Levy has previously made clear that the 62,000-seater stadium’s imminent completion is in no way dependent on revenue from naming rights, putting Tottenham in a strong bargaining position for now.
Spurs chairman Daniel Levy appears to be waiting for the right deal (Source: Getty)
“Daniel is a smart operator so I’m sure he’s got all bases covered and contingency plans in place,” says Trevor Birch, managing director at Duff and Phelps and former chief executive of Chelsea.
Gladstone says: “Clearly in the future the loans they’ve taken out and the financing of the stadium will have that commercial revenue baked into their business plan, but at the moment it doesn’t feel they’re under financial pressure to take the deal so they’re holding out for the right partner, the right price over the right term.”
Other factors that may have affected the appetite of would-be sponsors include Tottenham’s location – more distant from the centre of London than the likes of Arsenal or Chelsea – and the need for buy-in on their hosting of an annual NFL match, says Gladstone.
Timing an issue
There are encouraging signs, though.
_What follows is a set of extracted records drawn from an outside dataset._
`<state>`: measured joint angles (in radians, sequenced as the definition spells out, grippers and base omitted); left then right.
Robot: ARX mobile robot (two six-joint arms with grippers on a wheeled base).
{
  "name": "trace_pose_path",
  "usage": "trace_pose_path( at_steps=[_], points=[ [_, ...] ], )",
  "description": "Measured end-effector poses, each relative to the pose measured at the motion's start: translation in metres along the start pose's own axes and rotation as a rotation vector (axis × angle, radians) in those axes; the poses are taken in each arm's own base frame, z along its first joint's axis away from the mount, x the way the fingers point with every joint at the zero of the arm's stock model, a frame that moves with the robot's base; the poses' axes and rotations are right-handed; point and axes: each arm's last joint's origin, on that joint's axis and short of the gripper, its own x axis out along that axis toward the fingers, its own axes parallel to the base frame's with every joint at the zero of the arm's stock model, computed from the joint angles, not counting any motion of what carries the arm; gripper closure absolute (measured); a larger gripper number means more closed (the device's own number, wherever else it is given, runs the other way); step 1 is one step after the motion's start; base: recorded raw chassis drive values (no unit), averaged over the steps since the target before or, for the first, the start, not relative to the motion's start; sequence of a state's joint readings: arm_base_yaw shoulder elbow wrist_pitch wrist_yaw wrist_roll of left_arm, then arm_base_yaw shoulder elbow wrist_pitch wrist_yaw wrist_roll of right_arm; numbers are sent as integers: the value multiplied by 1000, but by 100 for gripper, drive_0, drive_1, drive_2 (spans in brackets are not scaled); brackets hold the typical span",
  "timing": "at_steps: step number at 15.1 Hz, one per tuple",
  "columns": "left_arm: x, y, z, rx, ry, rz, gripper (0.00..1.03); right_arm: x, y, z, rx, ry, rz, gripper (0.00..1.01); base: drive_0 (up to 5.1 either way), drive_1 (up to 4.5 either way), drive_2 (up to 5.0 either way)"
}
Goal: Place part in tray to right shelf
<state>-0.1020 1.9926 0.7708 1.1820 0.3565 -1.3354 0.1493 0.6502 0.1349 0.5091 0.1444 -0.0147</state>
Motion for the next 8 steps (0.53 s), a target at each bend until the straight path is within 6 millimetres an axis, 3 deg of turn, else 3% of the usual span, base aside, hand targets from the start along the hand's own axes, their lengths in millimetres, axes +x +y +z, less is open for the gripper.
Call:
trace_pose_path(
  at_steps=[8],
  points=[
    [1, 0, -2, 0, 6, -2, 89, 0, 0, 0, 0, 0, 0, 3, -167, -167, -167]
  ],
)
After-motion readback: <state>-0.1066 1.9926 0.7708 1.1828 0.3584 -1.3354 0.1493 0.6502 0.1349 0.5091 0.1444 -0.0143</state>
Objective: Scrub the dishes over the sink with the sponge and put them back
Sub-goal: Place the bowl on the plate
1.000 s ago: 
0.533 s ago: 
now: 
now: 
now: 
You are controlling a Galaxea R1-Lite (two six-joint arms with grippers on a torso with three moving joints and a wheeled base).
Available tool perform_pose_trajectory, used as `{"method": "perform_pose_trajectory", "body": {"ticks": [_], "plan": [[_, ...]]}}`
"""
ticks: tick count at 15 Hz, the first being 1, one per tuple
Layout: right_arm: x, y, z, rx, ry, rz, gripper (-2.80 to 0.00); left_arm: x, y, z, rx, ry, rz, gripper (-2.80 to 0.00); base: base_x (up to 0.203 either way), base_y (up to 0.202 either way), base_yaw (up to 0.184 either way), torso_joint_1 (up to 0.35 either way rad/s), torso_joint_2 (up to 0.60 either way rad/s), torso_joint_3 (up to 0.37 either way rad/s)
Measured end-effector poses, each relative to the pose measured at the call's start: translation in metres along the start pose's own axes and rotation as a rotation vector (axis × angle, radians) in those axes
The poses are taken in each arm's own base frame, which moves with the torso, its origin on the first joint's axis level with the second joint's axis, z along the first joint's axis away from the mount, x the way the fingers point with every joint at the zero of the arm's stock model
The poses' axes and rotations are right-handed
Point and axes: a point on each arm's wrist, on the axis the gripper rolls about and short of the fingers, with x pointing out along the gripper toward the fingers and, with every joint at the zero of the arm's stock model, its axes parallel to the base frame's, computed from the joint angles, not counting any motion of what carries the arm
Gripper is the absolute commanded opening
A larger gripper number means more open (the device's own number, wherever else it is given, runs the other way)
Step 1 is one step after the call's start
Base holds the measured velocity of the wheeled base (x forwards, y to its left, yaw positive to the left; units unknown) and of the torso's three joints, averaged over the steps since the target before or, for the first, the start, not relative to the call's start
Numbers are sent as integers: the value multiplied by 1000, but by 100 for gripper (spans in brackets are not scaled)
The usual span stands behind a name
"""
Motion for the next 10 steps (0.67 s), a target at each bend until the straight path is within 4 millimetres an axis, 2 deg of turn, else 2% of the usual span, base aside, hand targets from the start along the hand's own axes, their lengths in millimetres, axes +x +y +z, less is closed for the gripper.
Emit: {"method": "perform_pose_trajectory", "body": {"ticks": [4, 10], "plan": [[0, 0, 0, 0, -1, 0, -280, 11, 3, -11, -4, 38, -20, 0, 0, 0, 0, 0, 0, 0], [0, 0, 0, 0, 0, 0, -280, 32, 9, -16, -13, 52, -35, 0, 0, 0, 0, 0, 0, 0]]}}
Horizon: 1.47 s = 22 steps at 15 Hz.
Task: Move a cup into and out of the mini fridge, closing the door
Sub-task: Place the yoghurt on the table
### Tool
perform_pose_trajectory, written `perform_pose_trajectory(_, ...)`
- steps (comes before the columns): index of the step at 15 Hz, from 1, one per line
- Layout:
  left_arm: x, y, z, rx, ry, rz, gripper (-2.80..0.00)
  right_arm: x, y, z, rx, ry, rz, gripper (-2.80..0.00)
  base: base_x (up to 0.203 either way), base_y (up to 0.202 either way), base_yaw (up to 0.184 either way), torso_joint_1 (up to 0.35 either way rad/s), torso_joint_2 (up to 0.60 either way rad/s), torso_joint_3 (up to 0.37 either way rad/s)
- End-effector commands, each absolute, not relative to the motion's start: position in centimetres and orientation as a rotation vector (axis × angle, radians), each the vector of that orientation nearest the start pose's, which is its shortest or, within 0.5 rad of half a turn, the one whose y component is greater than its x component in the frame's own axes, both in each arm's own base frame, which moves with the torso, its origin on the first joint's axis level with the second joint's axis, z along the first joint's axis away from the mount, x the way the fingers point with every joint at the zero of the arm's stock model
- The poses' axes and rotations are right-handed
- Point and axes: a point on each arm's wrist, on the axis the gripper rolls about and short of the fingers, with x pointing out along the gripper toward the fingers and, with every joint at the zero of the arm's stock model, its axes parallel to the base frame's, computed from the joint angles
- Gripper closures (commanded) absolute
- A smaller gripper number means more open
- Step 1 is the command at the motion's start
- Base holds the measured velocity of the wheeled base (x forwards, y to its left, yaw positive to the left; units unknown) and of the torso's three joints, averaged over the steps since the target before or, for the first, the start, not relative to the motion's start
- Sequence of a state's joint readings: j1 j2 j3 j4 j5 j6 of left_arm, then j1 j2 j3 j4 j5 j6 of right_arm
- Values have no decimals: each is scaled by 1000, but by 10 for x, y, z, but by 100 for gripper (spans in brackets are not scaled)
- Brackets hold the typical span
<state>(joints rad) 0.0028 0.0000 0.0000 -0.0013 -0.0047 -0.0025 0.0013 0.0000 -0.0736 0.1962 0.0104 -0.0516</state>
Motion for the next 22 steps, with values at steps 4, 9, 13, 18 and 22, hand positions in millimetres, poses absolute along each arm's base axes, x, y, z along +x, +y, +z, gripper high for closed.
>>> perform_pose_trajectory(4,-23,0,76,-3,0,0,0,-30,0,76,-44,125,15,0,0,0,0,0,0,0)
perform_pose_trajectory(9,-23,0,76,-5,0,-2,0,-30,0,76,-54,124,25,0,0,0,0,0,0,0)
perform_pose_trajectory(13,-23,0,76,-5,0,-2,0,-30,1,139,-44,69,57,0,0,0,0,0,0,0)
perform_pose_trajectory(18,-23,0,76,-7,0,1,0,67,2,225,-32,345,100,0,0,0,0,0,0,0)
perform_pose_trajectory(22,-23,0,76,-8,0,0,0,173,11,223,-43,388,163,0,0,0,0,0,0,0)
Despite lingering Brexit uncertainty, Gladstone says big deals such as Gallagher’s title sponsorship of Premiership Rugby suggest the market is “warming up”.
For Birch, the pinch was being felt further down the table and not by blue-chip teams such as Spurs.
“Big global brands want to be associated with other global brands at the top of the Premier League,” he says.
“It’s probably a rarefied market in terms of those brands that are in the sports arena, but it shouldn’t be impossible to achieve what he [Levy] is looking for. Theoretically, it stacks up.”
Timing is an issue. Spurs risk the value of the naming rights depreciating the longer it is known as the Tottenham Hotspur Stadium, as sponsors prefer properties without previous names that can be hard to shake off.
That is believed to have been a factor in Newcastle owner Mike Ashley’s failure to attract an unaffiliated naming rights partner for St James’ Park and the ongoing absence of a sponsor for the former Olympic Stadium, now known as the London Stadium, although Italian champions Juventus rebranded their home the Allianz Stadium 12 months ago – six years after it was opened as the Juventus Stadium.
Newcastle found it difficult to sell naming rights for St James’ Park (Source: Getty)
Ultimately, the sight of Harry Kane and colleagues in situ – Spurs host Liverpool in their opening first-team match against Liverpool on 15 September – may be what it takes for potential partners to sign up.
“The longer it goes unsponsored the more difficult the job of an incoming brand to stamp their name on it,” says Gladstone.
“The flip side is that as much as sponsorship is increasingly a strategic buy and underpinned by business case, it is an emotional sell in a lot of cases.
“And when you’ve got this incredible stadium up and running, state of the art, with the England captain playing for the team and they’re playing great football and competing for the Premier League, senior decision-makers being hosted at that venue and seeing the magic live will have an impact. And that could be the thing that tips it over.”
Sponsors may warm to the stadium once Kane and Spurs are in situ (Source: Getty)
For the time being the delay has had no impact on budgets, sources close to Spurs insist, with the club’s day-to-day running and stadium finances separate projects.
Transfer policy has not changed and, while Tottenham are yet to sign a player this summer, the rising cost of the stadium was no impediment to them signing Davinson Sanchez from Ajax for a record £42m last year.
Birch is relaxed about the situation. “At some stage I’m sure a deal will be done,” he says. “It’s what I’d call premium rights content. All things being equal they should be able to get a decent price for it.”